Figure 2. Position de la cellule spatio-temporelle. Les coordonnées XY de chaque cellule ont été obtenues pour chaque point de temps en utilisant le logiciel Volocity.

Figure 3. "Spider Web intrigue." Utilisation de la XYT coordonnées de chaque cellule, 15 cellules ont été choisis au hasard et tracées avec un point de départ commun à l'origine. En comparant des parcelles toile d'araignée donne une représentation visuelle rapide des différences de migration entre les différentes conditions expérimentales. Parcelles à la migration lymphocytaire T dans des conditions de contrôle (à gauche) et en présence d'un anti-LFA-1 ligand-anticorps bloquant (à droite).
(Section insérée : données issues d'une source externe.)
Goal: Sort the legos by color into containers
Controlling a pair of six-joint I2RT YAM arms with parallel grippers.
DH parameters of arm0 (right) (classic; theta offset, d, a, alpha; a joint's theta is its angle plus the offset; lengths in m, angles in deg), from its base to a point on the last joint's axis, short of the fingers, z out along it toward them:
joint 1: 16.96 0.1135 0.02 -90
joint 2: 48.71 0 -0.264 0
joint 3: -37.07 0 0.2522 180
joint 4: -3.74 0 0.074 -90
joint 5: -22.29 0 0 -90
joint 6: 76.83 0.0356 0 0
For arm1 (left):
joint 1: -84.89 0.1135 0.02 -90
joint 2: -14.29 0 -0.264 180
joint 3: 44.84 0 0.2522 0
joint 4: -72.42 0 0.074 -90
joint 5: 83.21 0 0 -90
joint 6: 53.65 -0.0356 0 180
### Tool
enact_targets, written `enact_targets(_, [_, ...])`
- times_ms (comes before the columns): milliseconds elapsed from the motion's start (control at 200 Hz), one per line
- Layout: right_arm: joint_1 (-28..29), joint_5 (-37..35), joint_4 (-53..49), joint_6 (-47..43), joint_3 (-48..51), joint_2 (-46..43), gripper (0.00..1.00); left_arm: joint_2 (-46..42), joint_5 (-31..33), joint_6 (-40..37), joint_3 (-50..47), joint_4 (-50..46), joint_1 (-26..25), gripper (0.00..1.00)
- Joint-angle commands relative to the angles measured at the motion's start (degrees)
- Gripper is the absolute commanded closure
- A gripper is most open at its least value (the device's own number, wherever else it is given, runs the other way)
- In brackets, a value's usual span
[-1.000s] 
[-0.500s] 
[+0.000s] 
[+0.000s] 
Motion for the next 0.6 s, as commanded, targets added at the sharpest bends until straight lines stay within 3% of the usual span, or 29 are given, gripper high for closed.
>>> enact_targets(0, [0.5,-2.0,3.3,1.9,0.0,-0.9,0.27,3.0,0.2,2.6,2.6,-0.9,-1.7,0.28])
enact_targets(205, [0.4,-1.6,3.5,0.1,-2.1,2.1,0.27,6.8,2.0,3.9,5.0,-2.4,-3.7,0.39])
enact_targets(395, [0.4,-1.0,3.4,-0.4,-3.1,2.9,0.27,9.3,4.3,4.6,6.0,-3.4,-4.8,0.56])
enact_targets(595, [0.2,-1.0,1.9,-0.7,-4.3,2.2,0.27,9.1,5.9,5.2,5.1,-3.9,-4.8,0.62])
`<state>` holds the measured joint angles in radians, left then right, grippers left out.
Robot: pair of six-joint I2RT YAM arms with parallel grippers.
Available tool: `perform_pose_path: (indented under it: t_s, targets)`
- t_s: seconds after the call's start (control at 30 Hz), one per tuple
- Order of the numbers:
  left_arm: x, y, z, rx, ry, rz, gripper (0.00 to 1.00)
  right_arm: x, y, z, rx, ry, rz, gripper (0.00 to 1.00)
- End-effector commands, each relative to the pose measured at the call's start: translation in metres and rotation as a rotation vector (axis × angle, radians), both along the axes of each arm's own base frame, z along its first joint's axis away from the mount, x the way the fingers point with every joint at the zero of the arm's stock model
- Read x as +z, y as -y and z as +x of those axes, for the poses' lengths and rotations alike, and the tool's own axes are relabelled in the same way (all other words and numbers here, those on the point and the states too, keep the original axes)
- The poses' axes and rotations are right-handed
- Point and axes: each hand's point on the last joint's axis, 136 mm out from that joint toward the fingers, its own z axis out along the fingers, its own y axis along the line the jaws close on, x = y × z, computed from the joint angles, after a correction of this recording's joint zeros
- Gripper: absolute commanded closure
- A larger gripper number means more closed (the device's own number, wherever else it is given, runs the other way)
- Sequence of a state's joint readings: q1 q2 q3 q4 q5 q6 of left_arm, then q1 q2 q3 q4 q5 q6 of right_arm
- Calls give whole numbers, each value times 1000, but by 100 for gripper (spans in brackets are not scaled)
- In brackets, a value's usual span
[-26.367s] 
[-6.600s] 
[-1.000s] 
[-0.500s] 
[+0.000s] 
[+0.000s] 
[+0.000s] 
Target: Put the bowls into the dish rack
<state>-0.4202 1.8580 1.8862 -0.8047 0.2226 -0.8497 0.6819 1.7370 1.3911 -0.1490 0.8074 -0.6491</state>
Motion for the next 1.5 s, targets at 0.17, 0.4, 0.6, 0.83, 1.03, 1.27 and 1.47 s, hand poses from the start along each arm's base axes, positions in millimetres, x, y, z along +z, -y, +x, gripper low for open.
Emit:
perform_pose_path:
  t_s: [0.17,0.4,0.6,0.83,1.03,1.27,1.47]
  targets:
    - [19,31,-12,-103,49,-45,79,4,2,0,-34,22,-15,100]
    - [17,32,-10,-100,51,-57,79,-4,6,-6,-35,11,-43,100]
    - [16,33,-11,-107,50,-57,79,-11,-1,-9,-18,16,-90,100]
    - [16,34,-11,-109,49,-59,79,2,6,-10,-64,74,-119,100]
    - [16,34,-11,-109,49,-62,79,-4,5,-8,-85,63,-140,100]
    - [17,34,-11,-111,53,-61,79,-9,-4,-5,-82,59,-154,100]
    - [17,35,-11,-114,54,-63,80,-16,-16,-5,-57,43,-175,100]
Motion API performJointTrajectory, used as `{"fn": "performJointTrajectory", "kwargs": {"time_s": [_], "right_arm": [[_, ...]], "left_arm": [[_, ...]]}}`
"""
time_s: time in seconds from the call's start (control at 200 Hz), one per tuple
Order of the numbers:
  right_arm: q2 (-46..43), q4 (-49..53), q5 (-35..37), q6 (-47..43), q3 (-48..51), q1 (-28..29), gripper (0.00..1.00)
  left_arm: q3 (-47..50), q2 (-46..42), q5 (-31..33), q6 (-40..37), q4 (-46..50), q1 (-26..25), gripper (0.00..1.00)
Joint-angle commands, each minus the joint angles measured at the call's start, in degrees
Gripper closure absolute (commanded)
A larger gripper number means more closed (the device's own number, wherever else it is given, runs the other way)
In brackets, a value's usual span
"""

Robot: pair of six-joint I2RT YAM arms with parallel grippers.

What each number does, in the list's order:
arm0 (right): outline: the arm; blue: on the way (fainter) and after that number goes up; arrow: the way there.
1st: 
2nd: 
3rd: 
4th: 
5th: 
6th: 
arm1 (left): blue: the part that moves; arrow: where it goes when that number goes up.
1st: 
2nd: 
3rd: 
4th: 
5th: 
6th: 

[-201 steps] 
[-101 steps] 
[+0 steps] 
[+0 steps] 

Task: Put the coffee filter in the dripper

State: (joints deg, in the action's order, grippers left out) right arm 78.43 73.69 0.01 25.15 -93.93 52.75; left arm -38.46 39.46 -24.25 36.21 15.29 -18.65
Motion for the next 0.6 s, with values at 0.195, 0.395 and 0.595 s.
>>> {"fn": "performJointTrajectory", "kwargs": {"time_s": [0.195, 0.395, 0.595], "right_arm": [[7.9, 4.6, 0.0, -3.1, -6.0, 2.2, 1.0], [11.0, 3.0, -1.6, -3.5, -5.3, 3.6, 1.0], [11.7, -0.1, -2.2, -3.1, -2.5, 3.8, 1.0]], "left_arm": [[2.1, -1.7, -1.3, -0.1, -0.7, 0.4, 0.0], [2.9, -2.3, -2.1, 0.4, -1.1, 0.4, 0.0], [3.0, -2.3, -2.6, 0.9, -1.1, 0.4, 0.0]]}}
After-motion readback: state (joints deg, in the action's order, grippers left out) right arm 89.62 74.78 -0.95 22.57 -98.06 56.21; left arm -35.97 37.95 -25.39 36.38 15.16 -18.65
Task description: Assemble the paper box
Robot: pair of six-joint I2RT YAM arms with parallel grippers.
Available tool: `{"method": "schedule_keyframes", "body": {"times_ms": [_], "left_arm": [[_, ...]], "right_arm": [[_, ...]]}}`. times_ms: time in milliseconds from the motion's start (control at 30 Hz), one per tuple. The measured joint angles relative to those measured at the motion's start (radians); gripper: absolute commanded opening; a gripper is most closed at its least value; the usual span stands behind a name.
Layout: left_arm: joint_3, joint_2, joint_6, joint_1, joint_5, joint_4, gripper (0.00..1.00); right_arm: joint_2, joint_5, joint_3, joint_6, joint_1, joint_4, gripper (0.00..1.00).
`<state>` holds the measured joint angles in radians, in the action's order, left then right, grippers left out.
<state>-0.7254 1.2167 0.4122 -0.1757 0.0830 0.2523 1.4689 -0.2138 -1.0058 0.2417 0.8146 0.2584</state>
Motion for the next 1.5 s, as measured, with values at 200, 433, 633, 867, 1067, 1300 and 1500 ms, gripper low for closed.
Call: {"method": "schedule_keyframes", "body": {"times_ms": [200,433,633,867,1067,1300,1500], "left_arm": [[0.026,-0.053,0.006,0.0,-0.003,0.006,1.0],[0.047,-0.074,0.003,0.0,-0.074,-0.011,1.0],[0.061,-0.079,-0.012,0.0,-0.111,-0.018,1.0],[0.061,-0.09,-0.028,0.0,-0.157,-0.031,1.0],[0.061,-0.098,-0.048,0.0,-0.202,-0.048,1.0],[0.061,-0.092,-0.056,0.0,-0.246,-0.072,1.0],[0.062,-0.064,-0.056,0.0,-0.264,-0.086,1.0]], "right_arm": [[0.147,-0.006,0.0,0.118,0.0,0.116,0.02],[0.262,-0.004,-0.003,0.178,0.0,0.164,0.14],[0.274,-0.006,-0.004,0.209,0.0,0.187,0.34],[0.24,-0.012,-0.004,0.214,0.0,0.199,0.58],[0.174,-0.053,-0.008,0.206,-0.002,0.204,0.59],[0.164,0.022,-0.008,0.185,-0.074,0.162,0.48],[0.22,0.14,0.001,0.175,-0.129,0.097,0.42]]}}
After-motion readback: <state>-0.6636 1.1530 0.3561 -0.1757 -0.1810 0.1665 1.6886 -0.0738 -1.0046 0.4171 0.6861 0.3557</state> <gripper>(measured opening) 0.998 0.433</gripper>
Dans cette expérience, nous fournissons des détails sur un système simple pour analyser la motilité des lymphocytes T primaires humains. Dans les essais de migration in vitro ont été utilisés pour disséquer les rôles de nombreuses molécules et voies de signalisation impliquées dans la locomotion des différents types cellulaires. Certains contrôles essentiels à garder à l'esprit lorsque vous concevez votre propre expérience de notre protocole comprennent: 1) Non-adhésif ou non intégrine revêtements substrat adhésif, tel que l'albumine sérique bovine (BSA) ou de poly-L lysine (PLL), respectivement, 2 ) intégrines spécifiques bloquant traitement par anticorps pour déterminer la spécificité de l'intégrine, et 3) la co-stimulatrices revêtement sans signaux, tels que le SDF-1 décrit dans notre protocole.

Ce projet a été soutenu par des subventions des National Institutes Health HL087088 (MK) et HL18208 (MK).